▶ Problem description
Write out, without any change, the lines in the material below that run from the line with "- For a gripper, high" through the line with "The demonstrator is", both included.

▶ Records provided
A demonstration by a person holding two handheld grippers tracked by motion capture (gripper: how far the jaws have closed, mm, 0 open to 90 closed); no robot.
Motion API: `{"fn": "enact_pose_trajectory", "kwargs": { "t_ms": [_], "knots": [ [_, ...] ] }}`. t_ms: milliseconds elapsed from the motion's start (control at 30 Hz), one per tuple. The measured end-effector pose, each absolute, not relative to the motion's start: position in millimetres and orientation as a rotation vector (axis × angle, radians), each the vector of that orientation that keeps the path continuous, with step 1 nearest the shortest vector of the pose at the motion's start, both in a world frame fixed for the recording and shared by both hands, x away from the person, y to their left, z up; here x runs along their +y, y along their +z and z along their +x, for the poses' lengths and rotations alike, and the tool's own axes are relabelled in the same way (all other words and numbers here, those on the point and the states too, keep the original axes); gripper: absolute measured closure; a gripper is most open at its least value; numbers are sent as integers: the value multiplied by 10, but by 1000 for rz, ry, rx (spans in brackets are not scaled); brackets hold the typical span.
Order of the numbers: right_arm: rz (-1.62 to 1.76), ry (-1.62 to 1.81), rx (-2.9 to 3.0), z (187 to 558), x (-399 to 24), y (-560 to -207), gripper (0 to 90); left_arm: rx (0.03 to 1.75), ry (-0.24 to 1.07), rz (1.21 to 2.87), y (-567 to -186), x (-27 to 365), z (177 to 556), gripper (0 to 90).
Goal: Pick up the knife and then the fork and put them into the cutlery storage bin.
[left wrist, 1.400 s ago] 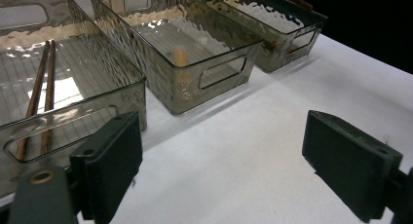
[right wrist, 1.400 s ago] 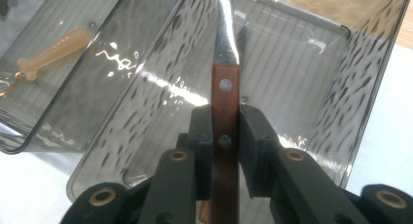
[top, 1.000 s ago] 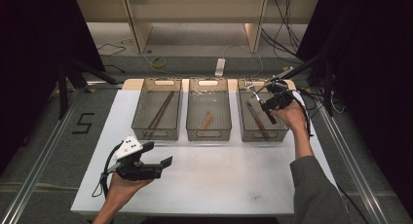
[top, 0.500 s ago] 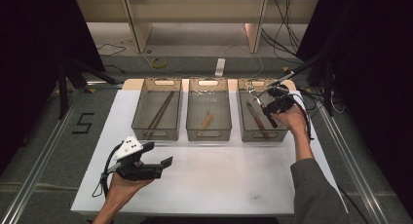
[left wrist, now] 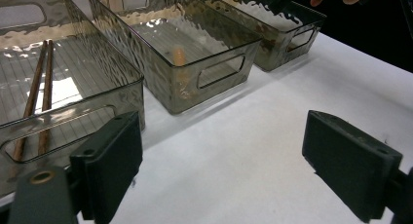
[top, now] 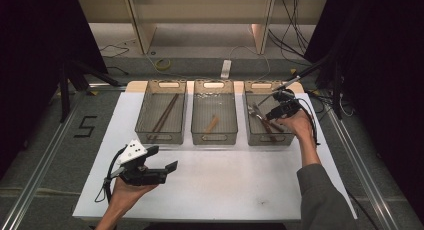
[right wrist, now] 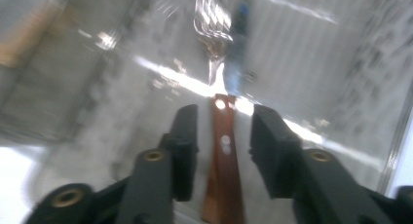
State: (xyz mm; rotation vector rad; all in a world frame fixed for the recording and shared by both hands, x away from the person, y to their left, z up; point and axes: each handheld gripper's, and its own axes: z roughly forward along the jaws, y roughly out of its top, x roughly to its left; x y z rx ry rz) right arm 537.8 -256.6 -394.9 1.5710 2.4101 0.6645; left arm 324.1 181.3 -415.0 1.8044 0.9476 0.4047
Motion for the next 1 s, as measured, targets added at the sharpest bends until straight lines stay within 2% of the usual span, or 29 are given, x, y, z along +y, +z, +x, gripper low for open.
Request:
{"fn": "enact_pose_trajectory", "kwargs": {
  "t_ms": [133,533,1000],
  "knots": [
    [1539,699,2411,5358,-2537,-3883,583,945,407,1804,-4148,1809,3239,144],
    [1511,719,2402,5294,-2461,-3842,396,945,409,1804,-4148,1813,3237,144],
    [1378,865,2364,4950,-2294,-3720,329,945,413,1806,-4147,1817,3234,144]
  ]
}}
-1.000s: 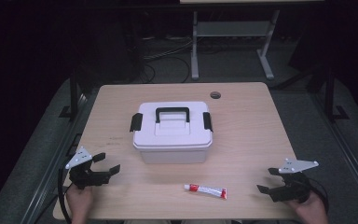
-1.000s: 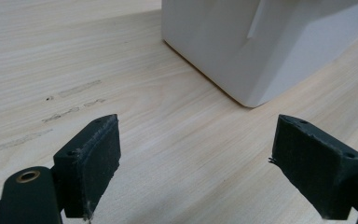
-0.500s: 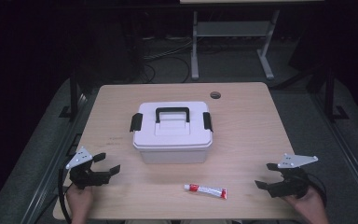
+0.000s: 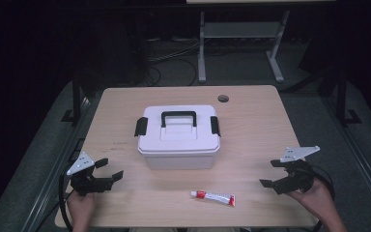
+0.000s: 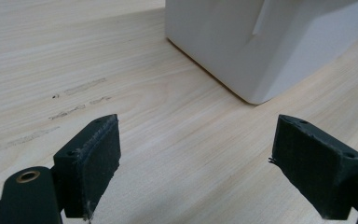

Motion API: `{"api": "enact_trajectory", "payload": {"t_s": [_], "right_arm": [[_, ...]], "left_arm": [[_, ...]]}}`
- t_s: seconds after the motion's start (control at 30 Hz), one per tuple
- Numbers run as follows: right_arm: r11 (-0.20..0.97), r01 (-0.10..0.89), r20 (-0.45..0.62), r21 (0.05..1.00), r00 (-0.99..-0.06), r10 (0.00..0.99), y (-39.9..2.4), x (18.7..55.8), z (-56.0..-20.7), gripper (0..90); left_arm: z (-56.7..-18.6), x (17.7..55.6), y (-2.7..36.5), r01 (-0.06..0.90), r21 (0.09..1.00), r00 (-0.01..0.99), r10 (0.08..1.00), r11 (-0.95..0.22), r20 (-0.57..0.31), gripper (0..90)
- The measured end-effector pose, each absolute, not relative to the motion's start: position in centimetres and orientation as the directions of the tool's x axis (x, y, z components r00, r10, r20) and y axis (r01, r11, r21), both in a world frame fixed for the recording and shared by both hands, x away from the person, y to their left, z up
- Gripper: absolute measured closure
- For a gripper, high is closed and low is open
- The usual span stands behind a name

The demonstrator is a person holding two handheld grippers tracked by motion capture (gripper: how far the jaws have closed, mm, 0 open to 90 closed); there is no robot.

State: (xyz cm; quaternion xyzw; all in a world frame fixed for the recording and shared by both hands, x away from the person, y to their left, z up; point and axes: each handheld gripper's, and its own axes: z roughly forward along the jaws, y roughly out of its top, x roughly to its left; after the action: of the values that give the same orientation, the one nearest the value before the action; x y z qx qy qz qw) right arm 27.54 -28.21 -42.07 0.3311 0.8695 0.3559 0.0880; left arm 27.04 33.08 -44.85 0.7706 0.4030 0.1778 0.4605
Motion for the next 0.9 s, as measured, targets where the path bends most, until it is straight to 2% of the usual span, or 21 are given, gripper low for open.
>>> {"api": "enact_trajectory", "payload": {"t_s": [0.5,0.9], "right_arm": [[0.572,0.508,0.110,0.644,-0.801,0.588,-26.7,29.7,-40.1,15.0],[0.618,0.476,0.092,0.626,-0.832,0.548,-25.6,31.5,-37.7,15.0]], "left_arm": [[-44.7,27.0,32.7,0.446,0.851,0.634,0.769,-0.276,-0.083,14.7],[-44.7,27.0,32.6,0.443,0.852,0.632,0.771,-0.278,-0.077,14.7]]}}
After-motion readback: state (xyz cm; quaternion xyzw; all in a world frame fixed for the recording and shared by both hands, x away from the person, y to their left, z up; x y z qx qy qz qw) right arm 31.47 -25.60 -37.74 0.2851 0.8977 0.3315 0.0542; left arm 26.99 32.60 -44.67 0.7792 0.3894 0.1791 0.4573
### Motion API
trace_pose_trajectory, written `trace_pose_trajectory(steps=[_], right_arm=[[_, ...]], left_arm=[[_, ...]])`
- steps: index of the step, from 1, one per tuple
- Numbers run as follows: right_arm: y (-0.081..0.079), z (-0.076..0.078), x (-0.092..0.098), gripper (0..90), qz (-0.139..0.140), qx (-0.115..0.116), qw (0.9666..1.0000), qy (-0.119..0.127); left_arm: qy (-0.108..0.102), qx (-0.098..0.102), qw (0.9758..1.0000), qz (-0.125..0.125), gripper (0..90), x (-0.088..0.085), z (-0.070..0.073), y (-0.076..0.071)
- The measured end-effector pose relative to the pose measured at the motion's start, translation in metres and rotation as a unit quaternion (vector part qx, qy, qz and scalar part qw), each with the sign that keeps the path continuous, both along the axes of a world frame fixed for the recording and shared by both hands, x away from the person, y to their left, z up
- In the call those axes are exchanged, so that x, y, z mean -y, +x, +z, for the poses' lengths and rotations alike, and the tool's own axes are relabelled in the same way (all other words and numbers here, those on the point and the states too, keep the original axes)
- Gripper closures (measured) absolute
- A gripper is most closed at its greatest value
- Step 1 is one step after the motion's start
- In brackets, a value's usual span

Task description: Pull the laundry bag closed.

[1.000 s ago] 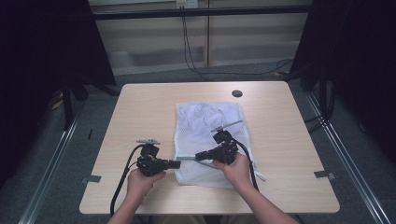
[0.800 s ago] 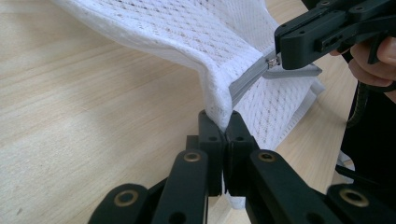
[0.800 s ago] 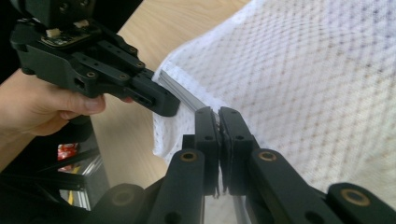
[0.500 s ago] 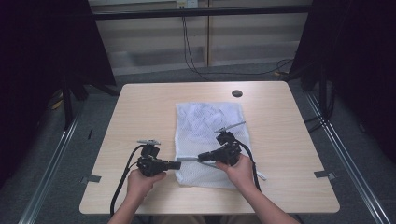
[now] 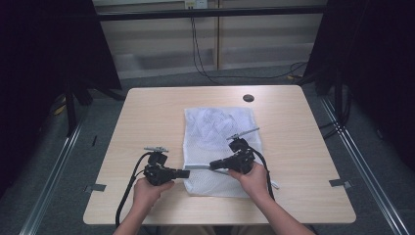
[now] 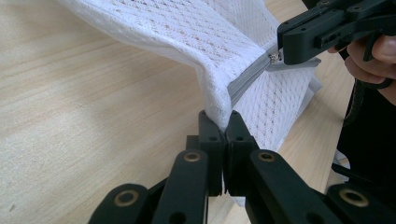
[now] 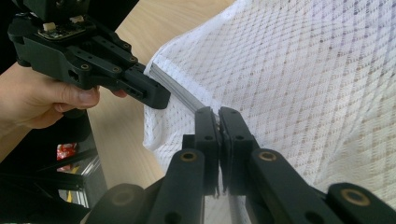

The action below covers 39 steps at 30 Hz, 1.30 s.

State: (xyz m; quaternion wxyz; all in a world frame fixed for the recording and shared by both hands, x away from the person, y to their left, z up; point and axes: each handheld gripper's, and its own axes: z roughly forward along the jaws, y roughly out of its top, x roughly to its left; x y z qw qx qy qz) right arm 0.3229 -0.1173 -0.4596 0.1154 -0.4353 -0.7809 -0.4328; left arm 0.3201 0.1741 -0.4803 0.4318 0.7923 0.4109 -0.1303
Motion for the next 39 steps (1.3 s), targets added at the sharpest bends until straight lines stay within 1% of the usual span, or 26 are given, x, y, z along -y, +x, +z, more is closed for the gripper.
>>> trace_pose_trajectory(steps=[3, 7, 11, 13, 14, 18, 23, 26, 27, 28, 30, 31, 35, 37, 39], right_arm=[[0.000, 0.000, 0.001, 86.9, 0.001, 0.001, 1.0000, 0.000], [0.000, 0.000, 0.001, 86.9, 0.002, 0.003, 1.0000, 0.002], [-0.001, 0.000, 0.002, 87.0, 0.000, 0.001, 1.0000, 0.001], [-0.001, 0.000, 0.003, 86.9, 0.000, 0.000, 1.0000, 0.003], [-0.001, 0.000, 0.004, 87.0, -0.003, 0.001, 1.0000, -0.001], [-0.001, -0.001, 0.007, 87.0, -0.003, 0.000, 1.0000, 0.005], [-0.002, 0.000, 0.008, 87.0, -0.003, 0.000, 1.0000, 0.002], [-0.002, -0.001, 0.010, 86.9, -0.003, 0.001, 1.0000, 0.006], [-0.002, 0.000, 0.010, 86.9, -0.003, 0.004, 1.0000, -0.001], [-0.003, -0.001, 0.012, 86.9, -0.003, 0.000, 1.0000, 0.005], [-0.003, -0.001, 0.012, 86.9, -0.005, 0.000, 1.0000, 0.003], [-0.003, -0.001, 0.014, 86.9, -0.006, 0.003, 1.0000, -0.001], [-0.004, -0.002, 0.020, 86.9, -0.011, 0.001, 0.9999, 0.003], [-0.004, -0.002, 0.021, 86.9, -0.010, 0.003, 0.9999, 0.003], [-0.005, -0.002, 0.021, 86.9, -0.011, 0.002, 0.9999, 0.001]], left_arm=[[-0.003, -0.002, 1.0000, 0.000, 88.7, 0.000, 0.000, 0.000], [-0.002, -0.001, 1.0000, 0.001, 88.8, 0.000, 0.001, 0.000], [-0.004, -0.003, 1.0000, -0.003, 88.8, 0.001, 0.001, -0.001], [0.000, 0.000, 1.0000, -0.004, 88.7, 0.000, 0.001, -0.001], [0.001, 0.001, 1.0000, -0.002, 88.8, -0.001, 0.001, 0.000], [-0.002, 0.000, 1.0000, -0.003, 88.8, -0.001, 0.001, -0.001], [0.000, -0.002, 1.0000, -0.003, 88.8, -0.001, 0.001, -0.001], [-0.003, -0.003, 1.0000, -0.003, 88.8, -0.001, 0.001, -0.001], [0.000, -0.002, 1.0000, -0.003, 88.8, -0.001, 0.001, -0.001], [-0.002, -0.004, 1.0000, -0.003, 88.8, -0.001, 0.001, -0.001], [0.001, -0.003, 1.0000, -0.005, 88.8, 0.000, 0.001, -0.001], [0.001, -0.003, 1.0000, -0.004, 88.7, -0.001, 0.001, -0.001], [-0.002, -0.005, 1.0000, -0.003, 88.8, -0.002, 0.002, -0.001], [-0.002, -0.005, 1.0000, -0.002, 88.8, -0.002, 0.001, -0.001], [0.000, -0.003, 1.0000, -0.002, 88.7, -0.002, 0.001, 0.000]])
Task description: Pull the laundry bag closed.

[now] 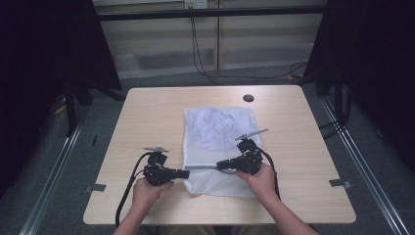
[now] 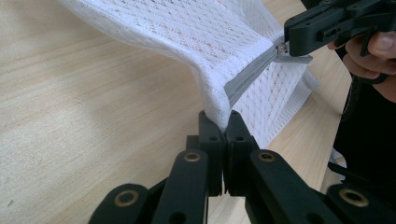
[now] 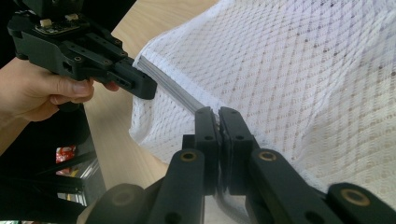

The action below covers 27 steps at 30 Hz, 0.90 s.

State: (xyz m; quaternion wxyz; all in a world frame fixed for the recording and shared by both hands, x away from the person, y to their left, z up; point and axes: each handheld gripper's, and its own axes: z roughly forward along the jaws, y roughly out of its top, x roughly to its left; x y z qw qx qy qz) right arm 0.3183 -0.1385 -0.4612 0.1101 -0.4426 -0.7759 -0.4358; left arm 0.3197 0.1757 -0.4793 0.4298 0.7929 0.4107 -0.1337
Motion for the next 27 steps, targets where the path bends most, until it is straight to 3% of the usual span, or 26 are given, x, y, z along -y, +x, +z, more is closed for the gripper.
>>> trace_pose_trajectory(steps=[27], right_arm=[[-0.0002, -0.0028, 0.0098, 86.9, 0.001, -0.005, 1.0000, 0.004]], left_arm=[[0.000, -0.003, 1.0000, 0.003, 88.7, -0.0006, -0.0001, -0.0018]])
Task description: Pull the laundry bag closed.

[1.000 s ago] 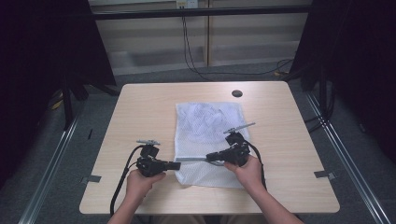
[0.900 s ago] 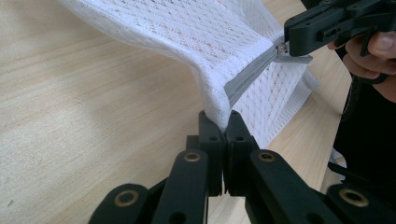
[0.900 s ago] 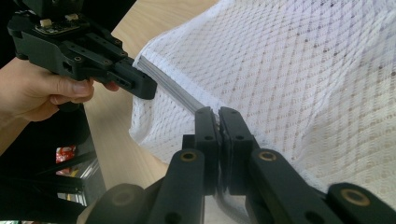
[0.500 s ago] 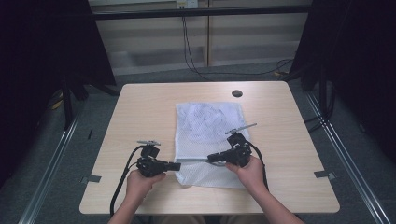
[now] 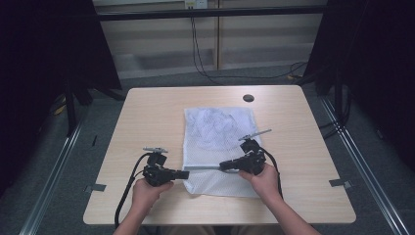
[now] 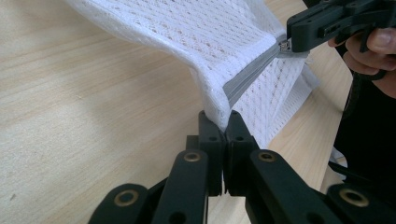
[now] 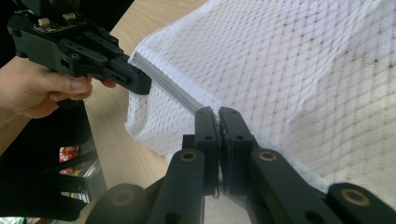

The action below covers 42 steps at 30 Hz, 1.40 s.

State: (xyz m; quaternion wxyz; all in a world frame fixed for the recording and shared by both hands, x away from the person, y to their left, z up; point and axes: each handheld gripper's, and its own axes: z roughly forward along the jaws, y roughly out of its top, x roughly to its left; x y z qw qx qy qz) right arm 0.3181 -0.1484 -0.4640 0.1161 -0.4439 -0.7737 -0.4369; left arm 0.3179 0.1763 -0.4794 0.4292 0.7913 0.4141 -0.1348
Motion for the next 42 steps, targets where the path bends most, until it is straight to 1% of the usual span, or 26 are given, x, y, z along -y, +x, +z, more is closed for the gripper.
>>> trace_pose_trajectory(steps=[1, 9, 22, 27, 29, 32, 35, 36, 37, 42], right_arm=[[0.0000, 0.0000, 0.0011, 86.9, -0.001, -0.003, 1.0000, 0.003], [-0.0001, 0.0004, 0.0026, 86.9, -0.002, -0.002, 1.0000, 0.007], [0.0006, 0.0004, 0.0032, 86.9, -0.001, -0.004, 1.0000, 0.007], [0.0004, 0.0008, 0.0035, 86.9, -0.001, -0.004, 1.0000, 0.006], [0.0004, 0.0013, 0.0039, 86.9, -0.002, -0.005, 1.0000, 0.004], [0.0009, 0.0011, 0.0077, 86.9, -0.004, -0.004, 0.9999, 0.009], [0.0004, 0.0015, 0.0076, 86.9, -0.004, -0.003, 0.9999, 0.009], [0.0004, 0.0015, 0.0076, 86.9, -0.004, -0.003, 0.9999, 0.009], [0.0004, 0.0015, 0.0076, 86.9, -0.004, -0.003, 0.9999, 0.009], [0.0005, 0.0018, 0.0099, 86.9, -0.004, -0.006, 0.9999, 0.009]], left_arm=[[0.001, 0.000, 1.0000, -0.003, 88.7, -0.0006, 0.0000, 0.0001], [-0.002, 0.000, 1.0000, -0.004, 88.7, -0.0005, 0.0004, -0.0001], [-0.001, -0.001, 1.0000, -0.005, 88.7, -0.0005, 0.0004, 0.0002], [-0.003, -0.003, 1.0000, -0.004, 88.7, 0.0000, 0.0002, 0.0001], [-0.001, -0.003, 1.0000, -0.003, 88.7, -0.0014, 0.0005, 0.0003], [-0.004, -0.003, 1.0000, -0.003, 88.7, -0.0018, 0.0008, 0.0003], [-0.001, 0.000, 1.0000, -0.002, 88.7, -0.0015, 0.0005, 0.0003], [-0.004, -0.004, 1.0000, -0.001, 88.7, -0.0018, 0.0008, 0.0003], [-0.003, -0.001, 1.0000, -0.002, 88.7, -0.0021, 0.0009, 0.0006], [-0.003, -0.002, 1.0000, -0.001, 88.7, -0.0024, 0.0011, 0.0004]])
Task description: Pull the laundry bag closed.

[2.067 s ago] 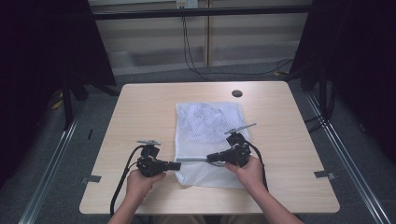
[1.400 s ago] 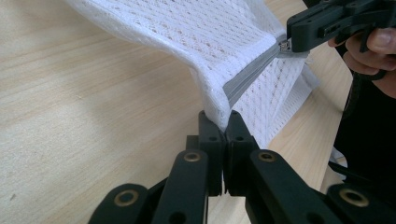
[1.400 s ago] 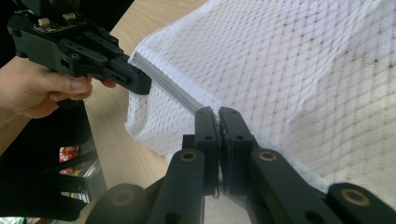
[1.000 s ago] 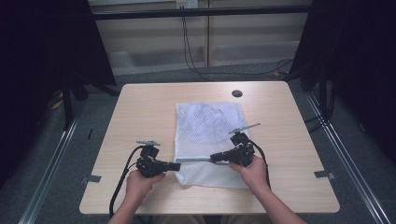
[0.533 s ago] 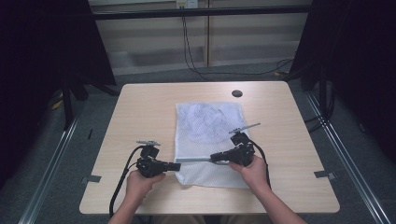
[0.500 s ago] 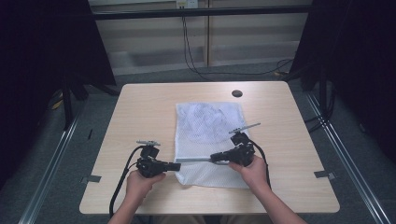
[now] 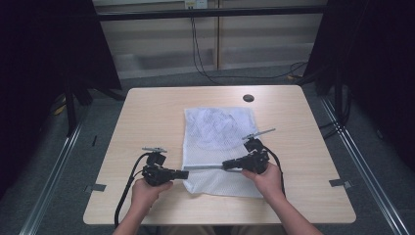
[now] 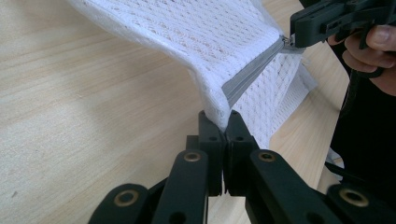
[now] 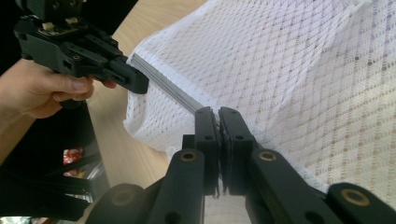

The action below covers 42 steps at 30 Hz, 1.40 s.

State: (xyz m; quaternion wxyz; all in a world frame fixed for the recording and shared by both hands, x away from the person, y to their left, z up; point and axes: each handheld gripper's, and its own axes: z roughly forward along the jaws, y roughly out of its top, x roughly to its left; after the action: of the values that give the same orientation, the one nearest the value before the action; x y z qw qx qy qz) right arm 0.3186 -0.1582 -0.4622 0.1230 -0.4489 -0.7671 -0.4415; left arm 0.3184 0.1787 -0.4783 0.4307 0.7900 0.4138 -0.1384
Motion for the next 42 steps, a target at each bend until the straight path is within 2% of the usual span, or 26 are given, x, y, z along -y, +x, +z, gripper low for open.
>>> trace_pose_trajectory(steps=[5, 12, 21, 42], right_arm=[[-0.001, 0.003, 0.003, 86.9, -0.002, 0.002, 1.0000, 0.004], [-0.005, 0.006, 0.005, 86.9, 0.006, 0.006, 0.9999, -0.006], [-0.005, 0.006, 0.020, 86.9, -0.012, 0.006, 0.9999, 0.000], [-0.005, 0.004, 0.025, 86.9, -0.014, 0.006, 0.9999, 0.001]], left_arm=[[-0.003, -0.001, 1.0000, 0.000, 88.7, 0.000, 0.000, 0.000], [-0.001, 0.000, 1.0000, -0.002, 88.7, 0.002, 0.000, -0.001], [-0.003, -0.002, 1.0000, 0.004, 88.7, 0.000, 0.001, -0.001], [-0.005, -0.002, 1.0000, 0.001, 88.7, 0.000, 0.001, -0.001]])
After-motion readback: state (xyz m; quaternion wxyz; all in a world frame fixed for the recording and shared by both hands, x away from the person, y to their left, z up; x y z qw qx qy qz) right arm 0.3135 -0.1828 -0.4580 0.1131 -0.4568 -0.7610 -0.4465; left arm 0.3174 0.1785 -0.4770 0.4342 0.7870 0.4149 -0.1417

▶ Task answer
- For a gripper, high is closed and low is open
- The usual span stands behind a name

The demonstrator is a person holding two handheld grippers tracked by motion capture (gripper: how far the jaws have closed, mm, 0 open to 90 closed); there is no robot.

The complete answer has now been given.